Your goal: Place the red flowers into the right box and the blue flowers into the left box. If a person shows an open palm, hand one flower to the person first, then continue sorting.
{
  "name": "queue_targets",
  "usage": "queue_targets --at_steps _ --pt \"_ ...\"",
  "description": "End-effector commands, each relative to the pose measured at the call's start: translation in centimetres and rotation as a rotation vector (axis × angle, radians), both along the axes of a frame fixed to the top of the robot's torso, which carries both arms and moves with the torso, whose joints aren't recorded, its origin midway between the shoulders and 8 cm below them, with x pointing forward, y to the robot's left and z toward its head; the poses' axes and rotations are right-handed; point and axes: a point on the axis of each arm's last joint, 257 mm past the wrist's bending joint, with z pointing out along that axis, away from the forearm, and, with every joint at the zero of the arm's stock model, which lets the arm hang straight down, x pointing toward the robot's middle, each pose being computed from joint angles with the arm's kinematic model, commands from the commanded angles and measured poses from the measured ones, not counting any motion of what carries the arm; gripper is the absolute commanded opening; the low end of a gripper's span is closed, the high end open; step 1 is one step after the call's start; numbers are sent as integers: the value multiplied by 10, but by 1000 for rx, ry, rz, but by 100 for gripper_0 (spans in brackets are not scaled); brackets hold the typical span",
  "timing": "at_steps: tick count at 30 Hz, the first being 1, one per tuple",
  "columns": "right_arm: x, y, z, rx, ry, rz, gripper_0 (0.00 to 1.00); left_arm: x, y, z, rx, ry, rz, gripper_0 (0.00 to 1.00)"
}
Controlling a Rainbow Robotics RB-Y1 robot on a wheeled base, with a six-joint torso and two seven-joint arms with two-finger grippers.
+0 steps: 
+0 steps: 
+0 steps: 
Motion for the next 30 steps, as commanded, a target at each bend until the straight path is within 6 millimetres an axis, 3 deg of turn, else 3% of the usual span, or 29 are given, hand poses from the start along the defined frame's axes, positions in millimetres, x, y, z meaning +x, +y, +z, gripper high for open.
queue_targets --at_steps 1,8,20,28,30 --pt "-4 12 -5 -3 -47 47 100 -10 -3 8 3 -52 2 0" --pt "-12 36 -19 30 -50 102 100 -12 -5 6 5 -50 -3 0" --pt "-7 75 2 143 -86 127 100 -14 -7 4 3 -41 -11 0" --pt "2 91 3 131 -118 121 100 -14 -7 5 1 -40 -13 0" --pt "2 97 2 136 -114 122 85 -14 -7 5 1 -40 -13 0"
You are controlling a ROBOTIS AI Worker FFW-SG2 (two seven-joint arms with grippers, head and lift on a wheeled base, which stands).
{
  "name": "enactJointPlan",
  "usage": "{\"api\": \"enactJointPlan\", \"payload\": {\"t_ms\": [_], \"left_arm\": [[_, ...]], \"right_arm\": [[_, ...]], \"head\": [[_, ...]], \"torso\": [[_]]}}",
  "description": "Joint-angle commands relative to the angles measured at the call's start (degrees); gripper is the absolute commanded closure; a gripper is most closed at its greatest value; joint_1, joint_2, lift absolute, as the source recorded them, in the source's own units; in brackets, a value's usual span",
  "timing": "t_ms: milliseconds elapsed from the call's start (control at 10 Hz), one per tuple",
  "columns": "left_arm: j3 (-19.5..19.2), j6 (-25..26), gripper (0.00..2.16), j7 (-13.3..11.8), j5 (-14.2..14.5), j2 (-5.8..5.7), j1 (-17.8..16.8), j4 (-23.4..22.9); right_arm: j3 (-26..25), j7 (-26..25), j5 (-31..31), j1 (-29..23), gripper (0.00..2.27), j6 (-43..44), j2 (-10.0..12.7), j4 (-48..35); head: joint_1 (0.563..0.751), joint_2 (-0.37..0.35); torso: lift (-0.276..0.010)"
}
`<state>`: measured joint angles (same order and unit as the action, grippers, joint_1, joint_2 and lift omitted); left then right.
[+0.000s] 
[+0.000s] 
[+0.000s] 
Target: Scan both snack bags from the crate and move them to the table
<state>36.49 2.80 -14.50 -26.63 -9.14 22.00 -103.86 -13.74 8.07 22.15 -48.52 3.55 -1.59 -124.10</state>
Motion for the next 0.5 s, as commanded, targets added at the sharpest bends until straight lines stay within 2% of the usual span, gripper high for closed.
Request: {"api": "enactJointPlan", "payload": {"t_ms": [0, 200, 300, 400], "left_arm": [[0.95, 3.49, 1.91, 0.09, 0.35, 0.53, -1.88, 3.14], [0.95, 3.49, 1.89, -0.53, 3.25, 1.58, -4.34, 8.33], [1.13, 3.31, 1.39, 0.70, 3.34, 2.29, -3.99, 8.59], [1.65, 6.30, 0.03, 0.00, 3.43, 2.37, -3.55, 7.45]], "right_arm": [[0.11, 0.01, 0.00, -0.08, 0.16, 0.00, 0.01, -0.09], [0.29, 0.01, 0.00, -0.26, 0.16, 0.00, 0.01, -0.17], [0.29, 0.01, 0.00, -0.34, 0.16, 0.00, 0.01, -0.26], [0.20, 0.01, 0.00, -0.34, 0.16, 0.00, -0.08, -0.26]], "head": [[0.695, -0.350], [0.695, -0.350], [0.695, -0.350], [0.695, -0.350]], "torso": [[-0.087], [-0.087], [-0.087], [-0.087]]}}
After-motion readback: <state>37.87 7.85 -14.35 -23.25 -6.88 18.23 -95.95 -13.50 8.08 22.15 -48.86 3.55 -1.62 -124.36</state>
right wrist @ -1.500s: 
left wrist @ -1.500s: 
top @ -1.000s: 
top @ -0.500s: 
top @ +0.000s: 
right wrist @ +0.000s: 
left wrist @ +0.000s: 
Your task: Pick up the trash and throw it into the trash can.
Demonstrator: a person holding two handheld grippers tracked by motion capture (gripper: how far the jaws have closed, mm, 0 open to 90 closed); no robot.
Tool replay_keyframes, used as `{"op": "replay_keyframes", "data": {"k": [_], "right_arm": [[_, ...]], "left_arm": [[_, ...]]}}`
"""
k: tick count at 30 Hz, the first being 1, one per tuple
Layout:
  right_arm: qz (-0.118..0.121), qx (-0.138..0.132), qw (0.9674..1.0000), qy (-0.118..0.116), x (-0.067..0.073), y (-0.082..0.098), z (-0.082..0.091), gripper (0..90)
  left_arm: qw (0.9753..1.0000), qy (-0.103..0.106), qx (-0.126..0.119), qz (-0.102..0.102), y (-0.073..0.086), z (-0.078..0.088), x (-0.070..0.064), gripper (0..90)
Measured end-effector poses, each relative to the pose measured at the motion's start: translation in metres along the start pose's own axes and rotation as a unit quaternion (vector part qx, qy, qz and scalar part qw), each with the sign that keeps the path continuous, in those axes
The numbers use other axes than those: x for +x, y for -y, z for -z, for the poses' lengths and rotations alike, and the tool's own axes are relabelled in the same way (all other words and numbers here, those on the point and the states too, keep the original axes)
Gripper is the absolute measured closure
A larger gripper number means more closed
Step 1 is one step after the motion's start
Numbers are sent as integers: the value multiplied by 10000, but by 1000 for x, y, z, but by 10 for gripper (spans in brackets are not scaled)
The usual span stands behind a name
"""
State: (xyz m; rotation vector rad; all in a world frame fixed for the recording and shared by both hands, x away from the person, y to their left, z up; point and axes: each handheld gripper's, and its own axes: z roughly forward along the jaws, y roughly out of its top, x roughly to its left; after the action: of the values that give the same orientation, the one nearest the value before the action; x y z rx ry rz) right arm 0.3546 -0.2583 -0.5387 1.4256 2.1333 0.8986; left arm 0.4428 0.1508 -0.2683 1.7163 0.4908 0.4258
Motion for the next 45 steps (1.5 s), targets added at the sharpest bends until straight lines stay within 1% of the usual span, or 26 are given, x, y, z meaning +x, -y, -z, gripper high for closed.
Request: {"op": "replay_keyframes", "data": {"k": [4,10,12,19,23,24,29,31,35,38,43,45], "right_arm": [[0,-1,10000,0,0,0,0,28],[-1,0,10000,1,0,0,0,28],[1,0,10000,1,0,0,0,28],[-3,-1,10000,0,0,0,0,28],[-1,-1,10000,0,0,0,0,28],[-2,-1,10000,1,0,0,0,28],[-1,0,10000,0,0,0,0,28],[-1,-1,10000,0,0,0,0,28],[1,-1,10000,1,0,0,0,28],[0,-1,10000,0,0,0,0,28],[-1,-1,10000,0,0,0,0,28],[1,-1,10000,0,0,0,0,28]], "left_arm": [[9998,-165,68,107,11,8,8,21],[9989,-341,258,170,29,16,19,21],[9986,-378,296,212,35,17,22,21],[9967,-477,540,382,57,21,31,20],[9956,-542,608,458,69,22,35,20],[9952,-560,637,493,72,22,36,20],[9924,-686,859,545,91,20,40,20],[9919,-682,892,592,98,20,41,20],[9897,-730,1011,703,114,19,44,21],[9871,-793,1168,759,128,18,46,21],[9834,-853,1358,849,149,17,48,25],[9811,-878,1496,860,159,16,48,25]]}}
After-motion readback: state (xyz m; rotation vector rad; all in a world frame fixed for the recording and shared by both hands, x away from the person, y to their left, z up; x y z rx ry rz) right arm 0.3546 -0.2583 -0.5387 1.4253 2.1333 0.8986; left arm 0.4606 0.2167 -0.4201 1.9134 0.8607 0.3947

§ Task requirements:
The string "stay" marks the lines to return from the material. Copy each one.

§ Task output:
Motion for the next 0.5 s, as commanded, targets added at the sharpest bends until straight lines stay within 2% of the usual span, gripper high for closed.
Motion for the next 45 steps (1.5 s), targets added at the sharpest bends until straight lines stay within 1% of the usual span, or 26 are given, x, y, z meaning +x, -y, -z, gripper high for closed.

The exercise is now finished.